Talend Data integration since a long time, helps me a lot to migrate data from ERP or CRM, building datawarehouse, create daily batch, read XML/json and many others stuffs without wasting too much time on writing excessive java source code.
When I deal with Talend ESB for the first time I didn’t know this version, even if it’s much more technical and specific, it was the most efficient in term of integration best practice and became at the end my favourite version 😉
Even if these both Talend version are java code generator, ESB version is generating Apache Camel code.
This java framework is an open source project which is the fourth most active repository at Apache software foundation for 2018, this framework based on EIP pattern follows standard rules.
So, it’s true, this framework is still java code in background but it should be more trusted than simple java batch. In fact, the java code behind had been strongly tested and more efficient (no offence) than the java code you could write (e.g: to consume a file) or generate with data integration version. Most of the needs or future needs are already solved and available in a simple customizing option.
You just build Apache Camel route from a starting point (consumer) to a ending point (producer) by using FROM and TO keywords.
Batch processing versus consumer/producer
Batch processing could be hell on earth, especially if you manage hundreds of them on production which are likely dependent from each other, there are a lot a chance that you’ll become quickly crazy in case of trouble.
I don’t even talk about the error management, I mean failing batch during long bulk load, how to manage faulty records or remained records ? People are often skip them and just let the process to be continued.
Consumer/producer way or real time processing is taking record one by one by splitting them, obviously you can also aggregate them like SQL. This approach seems to be heavy at a glance, but it’s not, remember a simple customizing option will give you the way to use multi-thread capability or even better, activate the lazy load type converter, avoiding to explode the java heap memory.

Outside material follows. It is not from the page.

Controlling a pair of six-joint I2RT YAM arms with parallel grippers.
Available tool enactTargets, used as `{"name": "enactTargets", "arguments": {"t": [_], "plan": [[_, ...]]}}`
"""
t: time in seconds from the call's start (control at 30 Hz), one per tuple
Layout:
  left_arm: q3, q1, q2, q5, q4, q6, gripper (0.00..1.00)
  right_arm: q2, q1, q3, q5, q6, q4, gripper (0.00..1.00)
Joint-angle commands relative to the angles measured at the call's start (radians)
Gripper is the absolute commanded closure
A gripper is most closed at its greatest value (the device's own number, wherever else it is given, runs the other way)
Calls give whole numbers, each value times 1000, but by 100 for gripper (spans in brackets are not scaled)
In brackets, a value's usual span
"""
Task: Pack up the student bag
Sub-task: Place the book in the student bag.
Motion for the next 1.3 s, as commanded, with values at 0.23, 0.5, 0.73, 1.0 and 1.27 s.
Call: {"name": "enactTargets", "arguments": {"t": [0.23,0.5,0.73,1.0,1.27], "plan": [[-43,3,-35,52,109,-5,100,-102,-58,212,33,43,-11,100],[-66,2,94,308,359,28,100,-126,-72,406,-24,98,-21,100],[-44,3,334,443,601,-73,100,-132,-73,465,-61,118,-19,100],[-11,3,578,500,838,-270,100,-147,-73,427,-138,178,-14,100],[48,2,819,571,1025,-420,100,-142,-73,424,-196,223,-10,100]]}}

Process records one by one enable effective errors management, if a record is rejected, you can temporary route it in a dead letter queue and manage it later manually without informations loss, of course, you can setup management rules to include redelivery, meaning trigger another tries before records fall into the DLQ.
Data integration is great for data batch and ESB for live time data processing, ESB remains my favourite version but as a most technical version, you’ll need to read the fresh and second Apache Camel bible to understand this wonderful framework way of live.